▶ _Exercise description_
Write out every line exactly, from the first line of the records below through the line that contains "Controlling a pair".

(Stored items from a collection)
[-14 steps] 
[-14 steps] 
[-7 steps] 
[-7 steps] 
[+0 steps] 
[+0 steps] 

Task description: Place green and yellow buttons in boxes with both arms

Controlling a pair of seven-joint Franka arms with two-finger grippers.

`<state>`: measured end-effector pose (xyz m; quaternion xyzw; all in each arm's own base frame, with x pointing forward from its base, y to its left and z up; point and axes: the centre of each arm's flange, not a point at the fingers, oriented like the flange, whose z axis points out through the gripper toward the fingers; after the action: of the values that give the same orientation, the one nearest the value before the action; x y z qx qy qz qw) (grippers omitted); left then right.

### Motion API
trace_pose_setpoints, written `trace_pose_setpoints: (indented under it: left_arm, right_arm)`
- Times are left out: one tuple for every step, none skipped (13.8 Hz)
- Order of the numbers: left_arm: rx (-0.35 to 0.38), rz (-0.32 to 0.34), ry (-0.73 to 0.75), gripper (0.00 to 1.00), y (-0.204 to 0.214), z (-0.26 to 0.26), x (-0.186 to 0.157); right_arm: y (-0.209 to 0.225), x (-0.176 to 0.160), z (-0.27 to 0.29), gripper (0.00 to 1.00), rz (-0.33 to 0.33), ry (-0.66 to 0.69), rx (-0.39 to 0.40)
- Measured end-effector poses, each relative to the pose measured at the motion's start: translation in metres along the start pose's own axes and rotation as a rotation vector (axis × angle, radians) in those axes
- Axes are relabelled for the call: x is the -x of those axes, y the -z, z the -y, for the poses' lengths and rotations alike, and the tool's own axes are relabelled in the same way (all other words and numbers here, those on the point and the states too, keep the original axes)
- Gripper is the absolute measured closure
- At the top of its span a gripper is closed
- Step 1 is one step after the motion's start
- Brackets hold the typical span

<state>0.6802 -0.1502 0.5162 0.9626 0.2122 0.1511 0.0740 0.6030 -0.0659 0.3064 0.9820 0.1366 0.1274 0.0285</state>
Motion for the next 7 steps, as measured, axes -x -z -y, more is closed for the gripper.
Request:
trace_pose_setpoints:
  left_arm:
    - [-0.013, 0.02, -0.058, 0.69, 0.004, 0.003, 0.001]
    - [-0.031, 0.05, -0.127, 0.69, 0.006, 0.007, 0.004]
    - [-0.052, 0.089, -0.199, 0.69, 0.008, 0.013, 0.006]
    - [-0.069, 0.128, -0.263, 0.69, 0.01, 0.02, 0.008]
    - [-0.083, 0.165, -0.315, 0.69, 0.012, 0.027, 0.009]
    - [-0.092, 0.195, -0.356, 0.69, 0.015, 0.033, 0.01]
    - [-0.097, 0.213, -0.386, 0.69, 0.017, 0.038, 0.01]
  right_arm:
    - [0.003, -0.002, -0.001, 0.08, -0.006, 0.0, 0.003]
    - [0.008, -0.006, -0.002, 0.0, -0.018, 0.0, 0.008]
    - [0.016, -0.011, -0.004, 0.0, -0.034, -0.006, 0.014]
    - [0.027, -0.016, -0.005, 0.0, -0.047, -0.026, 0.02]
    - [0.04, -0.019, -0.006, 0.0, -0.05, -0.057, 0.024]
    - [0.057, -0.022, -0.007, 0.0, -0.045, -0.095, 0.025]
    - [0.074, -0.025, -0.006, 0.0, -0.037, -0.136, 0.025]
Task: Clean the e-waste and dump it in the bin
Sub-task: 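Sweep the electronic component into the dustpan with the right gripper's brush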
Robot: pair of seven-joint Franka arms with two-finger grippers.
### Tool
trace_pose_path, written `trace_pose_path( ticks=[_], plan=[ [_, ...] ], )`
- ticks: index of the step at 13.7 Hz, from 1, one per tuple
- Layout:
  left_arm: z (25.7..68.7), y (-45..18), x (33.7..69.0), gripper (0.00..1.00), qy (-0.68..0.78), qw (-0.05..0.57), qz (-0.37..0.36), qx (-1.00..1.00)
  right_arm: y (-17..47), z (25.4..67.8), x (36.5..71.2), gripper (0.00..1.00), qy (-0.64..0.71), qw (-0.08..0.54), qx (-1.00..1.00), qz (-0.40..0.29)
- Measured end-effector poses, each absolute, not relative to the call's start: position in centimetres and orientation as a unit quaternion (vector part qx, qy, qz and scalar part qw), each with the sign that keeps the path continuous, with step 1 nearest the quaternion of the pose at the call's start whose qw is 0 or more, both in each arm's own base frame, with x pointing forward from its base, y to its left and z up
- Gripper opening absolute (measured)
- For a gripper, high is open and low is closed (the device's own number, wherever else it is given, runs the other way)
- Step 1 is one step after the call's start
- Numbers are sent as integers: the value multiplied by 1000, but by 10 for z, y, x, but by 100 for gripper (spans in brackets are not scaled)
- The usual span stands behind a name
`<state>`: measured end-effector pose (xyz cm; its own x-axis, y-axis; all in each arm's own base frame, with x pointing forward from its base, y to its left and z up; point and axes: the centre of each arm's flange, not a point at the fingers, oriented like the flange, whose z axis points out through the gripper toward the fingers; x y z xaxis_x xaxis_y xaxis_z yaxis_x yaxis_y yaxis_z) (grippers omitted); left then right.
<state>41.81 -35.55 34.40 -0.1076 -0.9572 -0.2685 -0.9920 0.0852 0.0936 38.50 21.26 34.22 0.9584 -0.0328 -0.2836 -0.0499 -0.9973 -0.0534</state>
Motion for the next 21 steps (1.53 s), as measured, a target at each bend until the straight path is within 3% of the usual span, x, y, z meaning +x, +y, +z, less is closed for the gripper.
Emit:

▶ _Answer space_
[-14 steps] 
[-14 steps] 
[-7 steps] 
[-7 steps] 
[+0 steps] 
[+0 steps] 

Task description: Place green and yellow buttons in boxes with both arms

Controlling a pair of seven-joint Franka arms with two-finger grippers.

The exercise requires no additional content.